● Problem to work on
Starting with the line that holds "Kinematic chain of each" and stopping after the line that holds "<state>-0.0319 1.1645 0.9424", repeat the lines below word for word, without the pictures.

● Exercise inputs
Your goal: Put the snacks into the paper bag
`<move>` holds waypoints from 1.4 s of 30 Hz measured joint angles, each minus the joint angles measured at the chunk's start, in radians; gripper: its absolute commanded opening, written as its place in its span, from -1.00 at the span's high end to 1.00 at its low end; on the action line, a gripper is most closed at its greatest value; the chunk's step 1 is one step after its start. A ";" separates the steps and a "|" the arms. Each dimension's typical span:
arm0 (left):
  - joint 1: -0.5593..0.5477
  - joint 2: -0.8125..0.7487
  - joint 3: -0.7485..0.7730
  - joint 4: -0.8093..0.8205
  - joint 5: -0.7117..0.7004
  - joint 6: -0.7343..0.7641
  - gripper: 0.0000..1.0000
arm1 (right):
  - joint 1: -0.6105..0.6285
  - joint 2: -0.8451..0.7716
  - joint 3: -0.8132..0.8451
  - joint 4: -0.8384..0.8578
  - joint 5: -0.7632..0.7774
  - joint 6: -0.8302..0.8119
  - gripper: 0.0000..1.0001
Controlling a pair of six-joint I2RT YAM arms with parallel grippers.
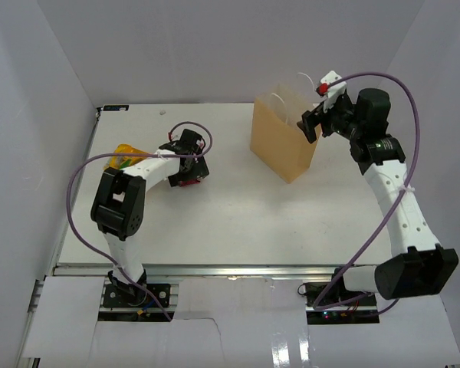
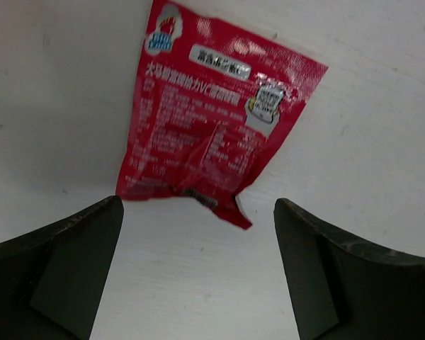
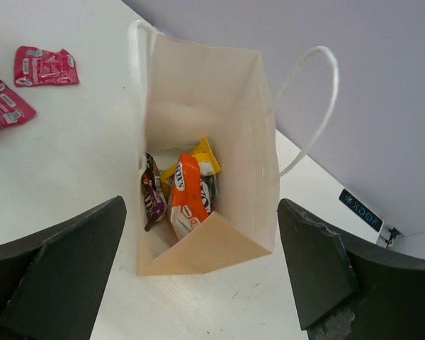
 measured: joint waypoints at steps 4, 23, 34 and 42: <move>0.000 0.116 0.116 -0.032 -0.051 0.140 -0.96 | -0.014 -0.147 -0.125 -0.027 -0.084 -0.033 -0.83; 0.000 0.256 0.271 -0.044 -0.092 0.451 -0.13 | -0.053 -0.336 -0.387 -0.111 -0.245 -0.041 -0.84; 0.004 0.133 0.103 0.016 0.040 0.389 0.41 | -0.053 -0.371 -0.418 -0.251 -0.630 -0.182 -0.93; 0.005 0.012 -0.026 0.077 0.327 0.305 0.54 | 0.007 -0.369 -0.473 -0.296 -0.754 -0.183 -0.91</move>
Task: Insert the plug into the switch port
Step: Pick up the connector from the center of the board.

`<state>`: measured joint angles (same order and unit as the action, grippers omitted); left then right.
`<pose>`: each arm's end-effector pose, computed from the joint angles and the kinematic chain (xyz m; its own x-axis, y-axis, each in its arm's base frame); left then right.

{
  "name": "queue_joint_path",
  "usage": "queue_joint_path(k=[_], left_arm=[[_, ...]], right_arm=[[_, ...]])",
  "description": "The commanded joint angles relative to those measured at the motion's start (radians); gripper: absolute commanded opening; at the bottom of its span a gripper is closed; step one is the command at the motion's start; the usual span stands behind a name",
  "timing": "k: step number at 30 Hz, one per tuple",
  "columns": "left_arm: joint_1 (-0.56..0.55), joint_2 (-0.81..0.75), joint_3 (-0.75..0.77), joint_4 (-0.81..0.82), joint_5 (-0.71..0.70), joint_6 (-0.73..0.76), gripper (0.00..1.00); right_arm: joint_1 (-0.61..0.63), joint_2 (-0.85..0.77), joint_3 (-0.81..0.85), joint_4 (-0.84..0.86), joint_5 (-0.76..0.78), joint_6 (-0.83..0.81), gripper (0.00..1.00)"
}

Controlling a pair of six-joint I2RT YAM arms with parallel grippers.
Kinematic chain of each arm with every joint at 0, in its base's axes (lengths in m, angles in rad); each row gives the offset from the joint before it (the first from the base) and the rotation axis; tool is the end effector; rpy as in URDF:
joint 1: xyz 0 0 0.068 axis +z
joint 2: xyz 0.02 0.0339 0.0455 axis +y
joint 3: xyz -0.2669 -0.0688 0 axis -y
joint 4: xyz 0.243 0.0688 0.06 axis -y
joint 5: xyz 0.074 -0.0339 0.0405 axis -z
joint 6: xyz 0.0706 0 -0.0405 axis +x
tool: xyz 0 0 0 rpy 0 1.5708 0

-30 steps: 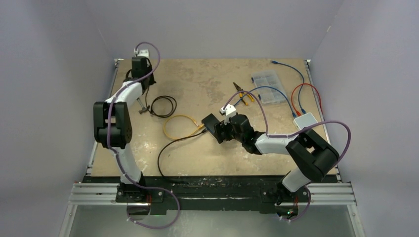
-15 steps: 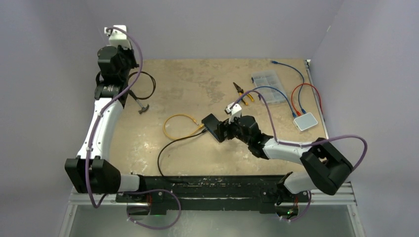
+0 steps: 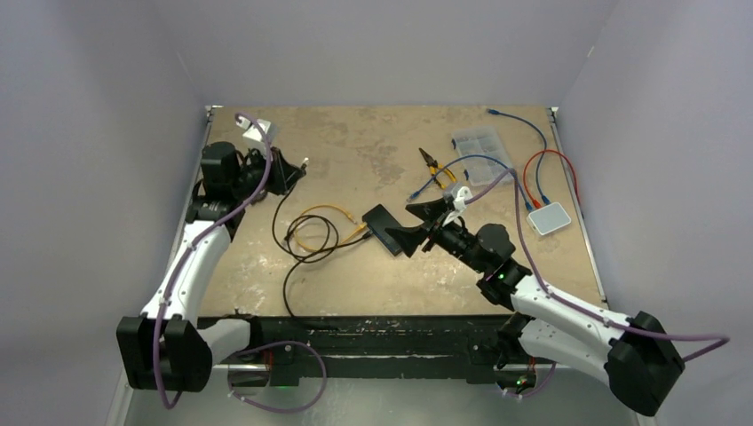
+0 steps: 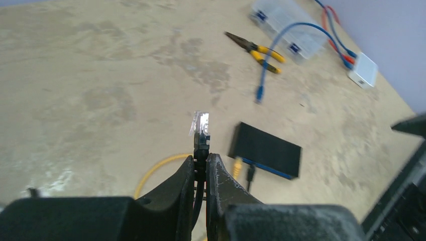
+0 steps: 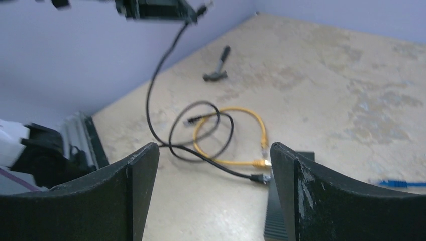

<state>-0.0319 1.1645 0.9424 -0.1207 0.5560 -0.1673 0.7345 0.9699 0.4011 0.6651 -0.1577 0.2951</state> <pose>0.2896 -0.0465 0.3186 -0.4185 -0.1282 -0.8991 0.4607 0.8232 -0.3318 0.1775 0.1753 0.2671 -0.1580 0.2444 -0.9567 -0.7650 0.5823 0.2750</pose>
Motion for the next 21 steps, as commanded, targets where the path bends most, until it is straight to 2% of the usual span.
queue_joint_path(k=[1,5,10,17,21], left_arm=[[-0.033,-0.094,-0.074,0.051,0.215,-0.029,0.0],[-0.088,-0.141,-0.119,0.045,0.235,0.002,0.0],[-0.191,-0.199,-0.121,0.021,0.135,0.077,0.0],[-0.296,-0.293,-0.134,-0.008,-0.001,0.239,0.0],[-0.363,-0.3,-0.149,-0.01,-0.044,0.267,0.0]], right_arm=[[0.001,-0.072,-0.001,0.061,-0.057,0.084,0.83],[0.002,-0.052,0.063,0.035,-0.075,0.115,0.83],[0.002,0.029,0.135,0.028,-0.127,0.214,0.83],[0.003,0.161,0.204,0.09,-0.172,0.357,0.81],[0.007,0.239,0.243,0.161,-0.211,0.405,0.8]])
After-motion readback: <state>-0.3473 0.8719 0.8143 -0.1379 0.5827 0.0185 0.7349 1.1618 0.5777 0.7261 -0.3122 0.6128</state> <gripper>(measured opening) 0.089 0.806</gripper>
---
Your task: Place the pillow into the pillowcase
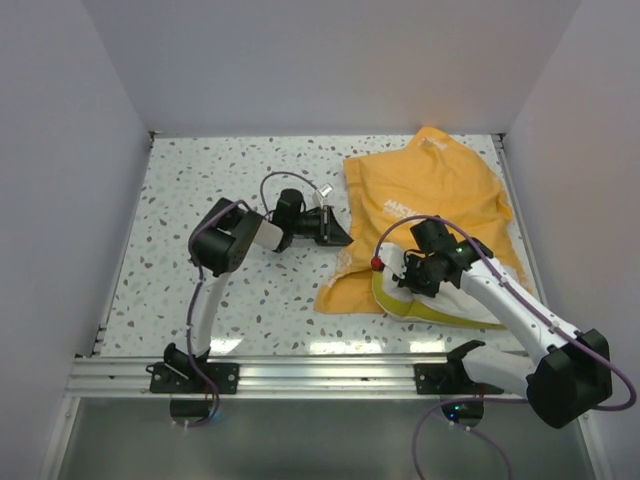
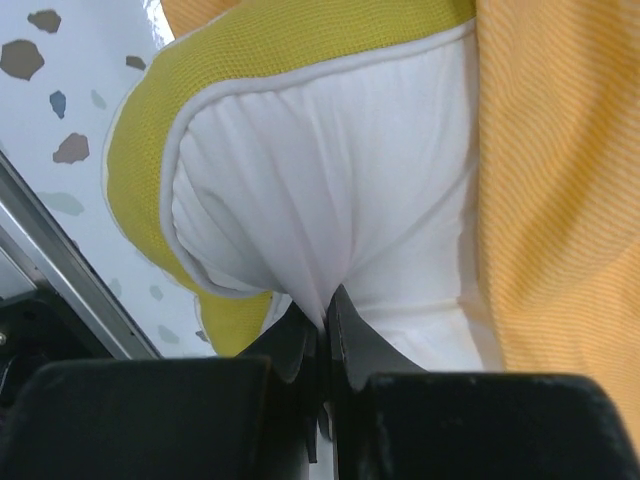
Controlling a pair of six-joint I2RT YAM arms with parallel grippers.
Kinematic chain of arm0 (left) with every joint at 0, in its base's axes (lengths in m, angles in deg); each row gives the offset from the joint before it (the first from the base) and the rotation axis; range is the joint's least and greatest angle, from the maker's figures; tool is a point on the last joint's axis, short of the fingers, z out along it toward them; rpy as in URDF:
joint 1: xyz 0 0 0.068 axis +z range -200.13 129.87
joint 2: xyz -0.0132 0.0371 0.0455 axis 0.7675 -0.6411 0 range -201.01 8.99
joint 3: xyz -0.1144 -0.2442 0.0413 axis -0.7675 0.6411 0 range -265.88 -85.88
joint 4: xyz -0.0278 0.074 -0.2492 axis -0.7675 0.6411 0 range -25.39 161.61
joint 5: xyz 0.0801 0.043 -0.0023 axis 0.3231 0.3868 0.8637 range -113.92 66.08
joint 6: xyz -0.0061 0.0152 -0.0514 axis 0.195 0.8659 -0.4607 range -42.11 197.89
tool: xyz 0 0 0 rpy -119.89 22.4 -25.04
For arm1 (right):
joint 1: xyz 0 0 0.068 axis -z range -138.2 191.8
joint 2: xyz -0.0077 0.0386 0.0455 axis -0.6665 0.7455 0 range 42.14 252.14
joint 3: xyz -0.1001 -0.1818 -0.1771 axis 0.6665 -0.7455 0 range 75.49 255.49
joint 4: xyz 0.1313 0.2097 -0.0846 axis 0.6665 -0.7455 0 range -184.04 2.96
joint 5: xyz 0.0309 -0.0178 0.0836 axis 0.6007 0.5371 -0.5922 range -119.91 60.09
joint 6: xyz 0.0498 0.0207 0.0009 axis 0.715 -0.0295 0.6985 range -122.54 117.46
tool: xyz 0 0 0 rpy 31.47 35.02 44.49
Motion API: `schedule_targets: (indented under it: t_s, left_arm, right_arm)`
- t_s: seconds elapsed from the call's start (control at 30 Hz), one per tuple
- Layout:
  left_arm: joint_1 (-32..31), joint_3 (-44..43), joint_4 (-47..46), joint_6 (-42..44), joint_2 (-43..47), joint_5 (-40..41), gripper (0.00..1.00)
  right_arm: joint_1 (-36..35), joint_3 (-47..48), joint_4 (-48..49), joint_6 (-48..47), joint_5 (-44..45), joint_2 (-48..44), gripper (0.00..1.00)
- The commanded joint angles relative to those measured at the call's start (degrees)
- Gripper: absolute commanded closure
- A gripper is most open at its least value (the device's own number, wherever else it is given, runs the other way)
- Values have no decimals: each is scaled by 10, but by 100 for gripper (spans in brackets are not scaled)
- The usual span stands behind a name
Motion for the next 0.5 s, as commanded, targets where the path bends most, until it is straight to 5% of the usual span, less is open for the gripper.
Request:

● Your solution
Kinematic chain of each arm with every joint at 0, in its base's axes (lengths in m, angles in rad); each row gives the offset from the joint before it (the first from the base) and the rotation axis; tool is the end effector; rpy as in URDF:
joint 1: xyz 0 0 0.068 axis +z
joint 2: xyz 0.02 0.0339 0.0455 axis +y
joint 3: xyz -0.2669 -0.0688 0 axis -y
joint 4: xyz 0.243 0.0688 0.06 axis -y
joint 5: xyz 0.074 -0.0339 0.0405 axis -z
joint 6: xyz 0.0706 0 -0.0405 axis +x
tool: xyz 0 0 0 rpy 0 1.5708 0

-30 steps: 
-15 steps: 
+0 steps: 
+0 steps: 
+0 steps: 

<state>-0.0319 1.1645 0.9424 -0.1207 0.5560 -0.1673 0.7345 0.9699 0.4011 0.6651 -0.1577 0.2951</state> <pose>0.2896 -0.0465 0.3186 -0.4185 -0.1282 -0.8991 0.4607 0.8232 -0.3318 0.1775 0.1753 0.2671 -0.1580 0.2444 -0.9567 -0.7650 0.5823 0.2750</pose>

Nothing more remains to be added to the answer.